What is needed: Only the lines from the one containing "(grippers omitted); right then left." through the one containing "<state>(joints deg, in" should be printed, exactly as they appear below, with both ends included.

[Stored entries]
..........
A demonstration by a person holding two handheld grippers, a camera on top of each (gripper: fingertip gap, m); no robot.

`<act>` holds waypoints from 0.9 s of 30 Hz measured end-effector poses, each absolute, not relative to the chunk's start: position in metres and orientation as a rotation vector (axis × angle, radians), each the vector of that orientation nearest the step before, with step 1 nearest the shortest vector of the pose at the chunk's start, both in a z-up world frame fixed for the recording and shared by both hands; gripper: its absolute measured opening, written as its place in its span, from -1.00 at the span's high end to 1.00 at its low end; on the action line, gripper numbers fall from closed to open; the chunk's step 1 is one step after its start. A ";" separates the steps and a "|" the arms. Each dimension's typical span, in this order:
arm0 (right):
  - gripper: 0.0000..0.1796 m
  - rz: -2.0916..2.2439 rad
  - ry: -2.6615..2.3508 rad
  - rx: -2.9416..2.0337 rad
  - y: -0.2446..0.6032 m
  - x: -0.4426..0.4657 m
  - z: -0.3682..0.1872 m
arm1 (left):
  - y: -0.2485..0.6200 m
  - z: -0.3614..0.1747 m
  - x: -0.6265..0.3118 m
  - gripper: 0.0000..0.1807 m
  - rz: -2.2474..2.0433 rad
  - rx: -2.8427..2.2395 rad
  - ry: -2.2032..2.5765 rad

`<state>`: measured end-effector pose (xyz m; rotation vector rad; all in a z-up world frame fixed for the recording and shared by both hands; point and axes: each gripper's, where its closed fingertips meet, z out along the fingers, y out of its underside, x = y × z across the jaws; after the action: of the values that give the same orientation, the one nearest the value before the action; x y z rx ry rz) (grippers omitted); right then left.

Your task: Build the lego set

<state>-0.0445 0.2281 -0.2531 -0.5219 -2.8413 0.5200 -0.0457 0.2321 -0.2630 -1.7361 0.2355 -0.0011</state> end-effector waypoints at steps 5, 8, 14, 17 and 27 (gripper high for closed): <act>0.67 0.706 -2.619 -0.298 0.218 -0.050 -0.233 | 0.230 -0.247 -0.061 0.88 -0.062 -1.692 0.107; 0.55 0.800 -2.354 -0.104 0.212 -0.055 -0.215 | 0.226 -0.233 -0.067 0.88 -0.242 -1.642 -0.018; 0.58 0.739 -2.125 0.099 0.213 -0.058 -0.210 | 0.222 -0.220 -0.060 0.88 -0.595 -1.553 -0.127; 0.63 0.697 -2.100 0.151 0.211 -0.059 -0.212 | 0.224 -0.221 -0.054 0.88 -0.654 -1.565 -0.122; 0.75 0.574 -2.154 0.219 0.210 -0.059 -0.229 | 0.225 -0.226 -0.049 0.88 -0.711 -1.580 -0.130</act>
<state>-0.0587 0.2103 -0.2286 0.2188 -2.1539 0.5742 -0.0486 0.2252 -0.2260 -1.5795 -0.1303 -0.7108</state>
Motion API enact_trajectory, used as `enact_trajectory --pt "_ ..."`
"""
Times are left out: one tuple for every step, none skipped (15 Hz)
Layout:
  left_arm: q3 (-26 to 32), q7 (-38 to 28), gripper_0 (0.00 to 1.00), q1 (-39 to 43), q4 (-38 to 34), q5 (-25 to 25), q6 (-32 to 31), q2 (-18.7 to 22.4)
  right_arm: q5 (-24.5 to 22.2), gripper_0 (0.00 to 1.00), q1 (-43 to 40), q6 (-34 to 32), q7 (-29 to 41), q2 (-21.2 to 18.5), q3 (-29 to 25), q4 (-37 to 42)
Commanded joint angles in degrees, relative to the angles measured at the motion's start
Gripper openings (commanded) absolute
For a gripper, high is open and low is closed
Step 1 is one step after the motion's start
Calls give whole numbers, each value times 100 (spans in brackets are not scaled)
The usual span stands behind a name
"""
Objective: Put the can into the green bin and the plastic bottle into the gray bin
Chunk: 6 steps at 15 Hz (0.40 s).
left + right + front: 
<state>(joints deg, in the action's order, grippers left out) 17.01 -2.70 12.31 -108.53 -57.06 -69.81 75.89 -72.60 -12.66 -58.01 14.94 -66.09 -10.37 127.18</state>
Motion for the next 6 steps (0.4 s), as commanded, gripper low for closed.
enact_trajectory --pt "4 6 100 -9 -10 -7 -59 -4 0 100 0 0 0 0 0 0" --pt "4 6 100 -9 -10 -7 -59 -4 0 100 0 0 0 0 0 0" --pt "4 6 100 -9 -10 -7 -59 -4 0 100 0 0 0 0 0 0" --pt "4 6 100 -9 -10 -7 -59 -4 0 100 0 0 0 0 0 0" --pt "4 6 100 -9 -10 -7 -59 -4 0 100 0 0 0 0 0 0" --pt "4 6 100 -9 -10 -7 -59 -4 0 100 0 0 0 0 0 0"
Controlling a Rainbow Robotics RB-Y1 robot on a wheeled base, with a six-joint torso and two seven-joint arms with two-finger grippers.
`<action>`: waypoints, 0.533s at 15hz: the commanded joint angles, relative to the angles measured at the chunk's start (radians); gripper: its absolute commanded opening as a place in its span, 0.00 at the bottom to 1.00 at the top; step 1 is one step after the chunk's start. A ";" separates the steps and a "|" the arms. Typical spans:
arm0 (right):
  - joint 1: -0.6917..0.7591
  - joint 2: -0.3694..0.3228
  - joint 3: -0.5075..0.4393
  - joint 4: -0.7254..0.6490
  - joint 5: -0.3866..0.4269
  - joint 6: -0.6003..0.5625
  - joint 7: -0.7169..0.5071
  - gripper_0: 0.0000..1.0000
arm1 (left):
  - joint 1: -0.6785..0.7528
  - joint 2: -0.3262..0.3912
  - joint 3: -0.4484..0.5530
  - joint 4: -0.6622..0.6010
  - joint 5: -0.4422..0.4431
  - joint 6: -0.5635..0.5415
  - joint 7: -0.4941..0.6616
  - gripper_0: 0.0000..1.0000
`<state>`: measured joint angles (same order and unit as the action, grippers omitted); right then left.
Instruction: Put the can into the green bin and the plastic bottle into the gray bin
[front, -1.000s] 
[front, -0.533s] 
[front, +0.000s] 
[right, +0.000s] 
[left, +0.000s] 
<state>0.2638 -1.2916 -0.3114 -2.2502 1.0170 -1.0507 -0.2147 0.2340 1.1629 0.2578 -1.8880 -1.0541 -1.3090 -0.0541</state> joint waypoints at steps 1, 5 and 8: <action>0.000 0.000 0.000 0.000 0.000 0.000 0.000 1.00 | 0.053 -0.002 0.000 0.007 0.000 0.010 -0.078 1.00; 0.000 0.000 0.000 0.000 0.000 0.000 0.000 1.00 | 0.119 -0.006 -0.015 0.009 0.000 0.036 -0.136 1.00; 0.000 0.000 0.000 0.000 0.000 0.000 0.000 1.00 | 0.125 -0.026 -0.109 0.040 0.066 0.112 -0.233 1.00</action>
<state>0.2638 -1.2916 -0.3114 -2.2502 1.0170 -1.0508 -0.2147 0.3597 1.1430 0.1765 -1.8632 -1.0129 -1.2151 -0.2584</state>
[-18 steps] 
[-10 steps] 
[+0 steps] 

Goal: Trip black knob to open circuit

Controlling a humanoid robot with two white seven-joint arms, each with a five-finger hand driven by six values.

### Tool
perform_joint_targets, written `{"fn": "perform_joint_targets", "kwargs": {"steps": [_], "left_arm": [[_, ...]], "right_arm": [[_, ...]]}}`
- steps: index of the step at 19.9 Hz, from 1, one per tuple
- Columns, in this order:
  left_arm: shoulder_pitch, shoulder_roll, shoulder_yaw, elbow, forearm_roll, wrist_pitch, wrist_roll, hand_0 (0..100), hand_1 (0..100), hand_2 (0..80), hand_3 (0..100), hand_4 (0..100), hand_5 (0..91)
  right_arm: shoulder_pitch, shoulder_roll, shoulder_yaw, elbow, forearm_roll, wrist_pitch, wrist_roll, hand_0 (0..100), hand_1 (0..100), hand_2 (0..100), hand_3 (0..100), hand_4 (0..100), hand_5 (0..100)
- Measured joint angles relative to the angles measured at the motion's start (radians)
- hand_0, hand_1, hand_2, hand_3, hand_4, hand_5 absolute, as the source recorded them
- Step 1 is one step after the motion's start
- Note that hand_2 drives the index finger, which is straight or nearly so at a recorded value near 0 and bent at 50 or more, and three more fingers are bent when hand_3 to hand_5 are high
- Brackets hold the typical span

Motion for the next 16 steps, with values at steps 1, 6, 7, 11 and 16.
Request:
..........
Response:
`<state>`: measured end-effector pose (xyz m; rotation vector rad; all in a z-up world frame fixed for the recording and shared by both hands; point and axes: each gripper's, where its closed fingertips meet, z out along the fingers, y out of its underside, x = y × z across the jaws; after the action: of the values that give the same orientation, the one nearest the value before the action; x y z rx ry rz) (grippers omitted); right then left.

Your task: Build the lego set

<state>-0.0445 0.2281 -0.2531 -0.5219 -2.8413 0.5200 -0.0457 0.2321 -0.2630 -1.7361 0.2355 -0.0011</state> end-effector waypoints at steps 5, 8, 14, 17 and 27 (gripper high for closed): <act>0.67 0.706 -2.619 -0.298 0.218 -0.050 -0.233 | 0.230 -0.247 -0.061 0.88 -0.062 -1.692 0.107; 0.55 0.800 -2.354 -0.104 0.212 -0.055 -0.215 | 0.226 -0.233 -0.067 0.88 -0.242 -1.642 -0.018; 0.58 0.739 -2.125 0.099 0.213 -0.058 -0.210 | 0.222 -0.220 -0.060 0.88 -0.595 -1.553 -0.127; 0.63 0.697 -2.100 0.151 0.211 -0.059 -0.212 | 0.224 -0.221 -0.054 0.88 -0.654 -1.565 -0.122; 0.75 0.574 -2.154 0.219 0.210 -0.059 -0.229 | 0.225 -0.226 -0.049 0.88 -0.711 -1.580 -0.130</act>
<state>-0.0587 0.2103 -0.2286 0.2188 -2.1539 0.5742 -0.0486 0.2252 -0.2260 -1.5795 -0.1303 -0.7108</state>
Motion API enact_trajectory, used as `enact_trajectory --pt "_ ..."`
"""
Times are left out: one tuple for every step, none skipped (15 Hz)
Layout:
  left_arm: q3 (-26 to 32), q7 (-38 to 28), gripper_0 (0.00 to 1.00), q1 (-39 to 43), q4 (-38 to 34), q5 (-25 to 25), q6 (-32 to 31), q2 (-18.7 to 22.4)
  right_arm: q5 (-24.5 to 22.2), gripper_0 (0.00 to 1.00), q1 (-43 to 40), q6 (-34 to 32), q7 (-29 to 41), q2 (-21.2 to 18.5), q3 (-29 to 25), q4 (-37 to 42)
Commanded joint angles in degrees, relative to the angles measured at the motion's start
Gripper openings (commanded) absolute
For a gripper, high is open and low is closed
Step 1 is one step after the motion's start
Calls give whole numbers, each value times 100 (spans in brackets are not scaled)
The usual span stands behind a name
"""
Objective: Put the can into the green bin and the plastic bottle into the gray bin
Chunk: 6 steps at 15 Hz (0.40 s).
left + right + front: 
<state>(joints deg, in the action's order, grippers left out) 17.01 -2.70 12.31 -108.53 -57.06 -69.81 75.89 -72.60 -12.66 -58.01 14.94 -66.09 -10.37 127.18</state>

That concludes the response.